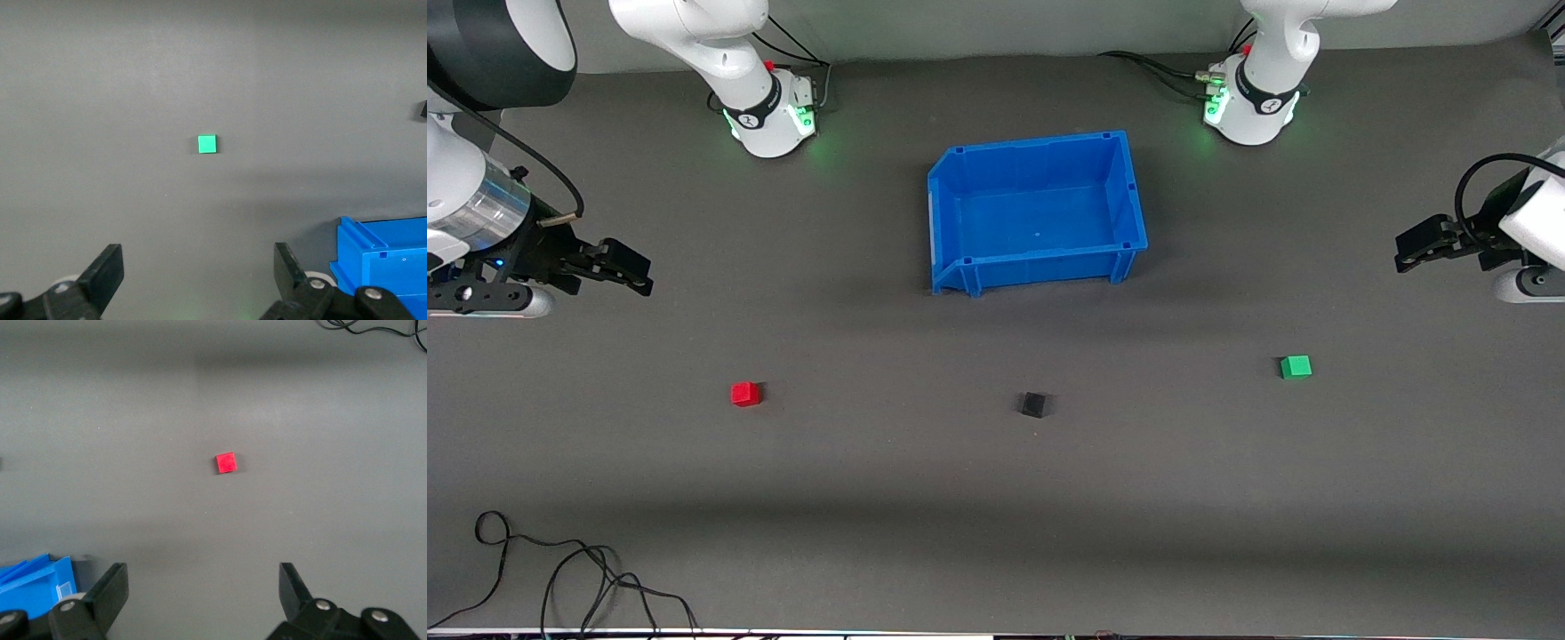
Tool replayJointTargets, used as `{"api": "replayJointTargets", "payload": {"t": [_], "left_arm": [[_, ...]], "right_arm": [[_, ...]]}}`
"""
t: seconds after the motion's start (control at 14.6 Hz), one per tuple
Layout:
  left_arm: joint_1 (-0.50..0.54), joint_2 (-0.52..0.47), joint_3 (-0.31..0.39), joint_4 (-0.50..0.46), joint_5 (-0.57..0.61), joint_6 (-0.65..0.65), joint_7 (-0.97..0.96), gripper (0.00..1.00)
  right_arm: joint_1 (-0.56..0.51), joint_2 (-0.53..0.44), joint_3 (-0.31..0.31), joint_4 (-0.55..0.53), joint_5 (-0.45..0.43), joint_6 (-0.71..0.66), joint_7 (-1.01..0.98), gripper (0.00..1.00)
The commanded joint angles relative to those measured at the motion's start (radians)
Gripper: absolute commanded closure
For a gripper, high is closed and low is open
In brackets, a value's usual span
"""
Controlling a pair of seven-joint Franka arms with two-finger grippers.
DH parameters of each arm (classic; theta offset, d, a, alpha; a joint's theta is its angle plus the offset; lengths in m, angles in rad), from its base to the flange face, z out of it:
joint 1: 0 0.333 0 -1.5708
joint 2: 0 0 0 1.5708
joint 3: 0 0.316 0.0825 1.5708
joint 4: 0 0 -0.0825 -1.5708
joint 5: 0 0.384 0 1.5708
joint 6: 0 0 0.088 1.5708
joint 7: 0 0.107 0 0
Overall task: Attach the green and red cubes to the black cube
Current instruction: 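Move the right gripper toward the red cube while the left gripper approaches the green cube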
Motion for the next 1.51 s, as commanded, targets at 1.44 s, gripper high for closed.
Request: {"api": "replayJointTargets", "payload": {"t": [1.44], "left_arm": [[0.062, 0.108, 0.01, 0.088, -0.128, 0.009, -1.246, 0.0]], "right_arm": [[0.002, 0.151, -0.026, -0.144, -0.011, 0.22, -0.118, 0.0]]}}
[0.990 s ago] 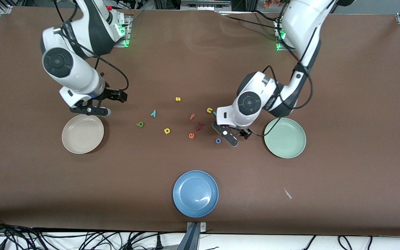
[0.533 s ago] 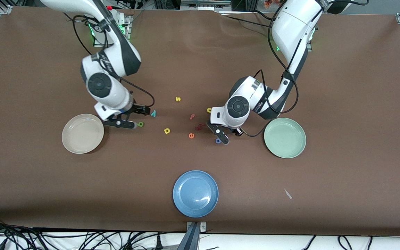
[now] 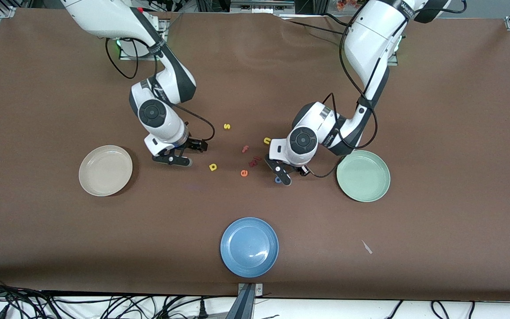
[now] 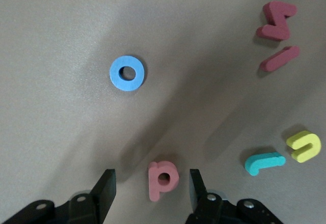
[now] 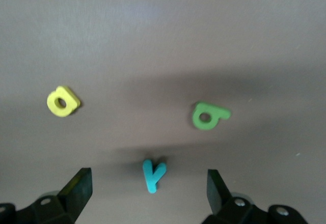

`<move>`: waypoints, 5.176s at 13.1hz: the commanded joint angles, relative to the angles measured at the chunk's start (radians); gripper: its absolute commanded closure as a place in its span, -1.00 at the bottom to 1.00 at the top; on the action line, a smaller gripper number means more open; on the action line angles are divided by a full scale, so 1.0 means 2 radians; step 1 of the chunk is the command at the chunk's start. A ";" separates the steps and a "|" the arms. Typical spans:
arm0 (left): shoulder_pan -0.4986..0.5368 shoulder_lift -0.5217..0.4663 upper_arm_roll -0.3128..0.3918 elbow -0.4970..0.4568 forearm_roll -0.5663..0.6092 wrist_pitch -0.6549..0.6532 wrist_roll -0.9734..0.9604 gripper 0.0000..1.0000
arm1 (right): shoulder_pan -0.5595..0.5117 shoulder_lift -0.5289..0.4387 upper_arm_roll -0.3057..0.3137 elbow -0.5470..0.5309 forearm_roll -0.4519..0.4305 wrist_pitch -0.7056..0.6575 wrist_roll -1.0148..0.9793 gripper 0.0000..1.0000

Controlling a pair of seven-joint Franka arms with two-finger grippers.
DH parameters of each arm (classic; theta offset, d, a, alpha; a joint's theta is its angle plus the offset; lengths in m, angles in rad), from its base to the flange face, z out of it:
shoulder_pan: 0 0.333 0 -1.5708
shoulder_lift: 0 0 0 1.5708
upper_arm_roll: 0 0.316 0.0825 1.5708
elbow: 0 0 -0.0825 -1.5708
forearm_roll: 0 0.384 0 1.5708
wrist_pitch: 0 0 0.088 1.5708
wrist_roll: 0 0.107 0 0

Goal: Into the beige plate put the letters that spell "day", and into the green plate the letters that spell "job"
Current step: 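Grasp cyan y with the right gripper while the left gripper carries red p, then place cyan y on the beige plate while the left gripper releases red p, then grasp green g with the right gripper while the left gripper grasps blue o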

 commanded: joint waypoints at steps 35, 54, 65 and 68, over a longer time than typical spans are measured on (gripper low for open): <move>0.153 -0.069 0.003 -0.032 0.053 -0.106 0.139 -1.00 | 0.007 -0.064 -0.179 -0.025 -0.003 -0.072 -0.327 1.00; 0.021 0.046 0.000 0.127 -0.082 0.003 -0.374 -1.00 | -0.042 -0.016 -0.079 0.004 0.044 -0.050 -0.270 -1.00; -0.018 0.076 0.007 0.124 -0.013 0.029 -0.375 -0.27 | 0.003 0.030 -0.063 0.001 0.031 0.045 -0.214 -1.00; -0.017 0.078 0.008 0.124 -0.011 0.031 -0.375 -0.27 | 0.003 0.032 -0.063 0.001 0.026 0.045 -0.217 -0.98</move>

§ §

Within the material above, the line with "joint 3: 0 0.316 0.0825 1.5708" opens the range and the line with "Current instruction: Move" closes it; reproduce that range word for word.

joint 3: 0 0.316 0.0825 1.5708
joint 4: 0 0 -0.0825 -1.5708
joint 5: 0 0.384 0 1.5708
joint 6: 0 0 0.088 1.5708
joint 7: 0 0.107 0 0
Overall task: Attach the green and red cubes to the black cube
Current instruction: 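Move the right gripper toward the red cube while the left gripper approaches the green cube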

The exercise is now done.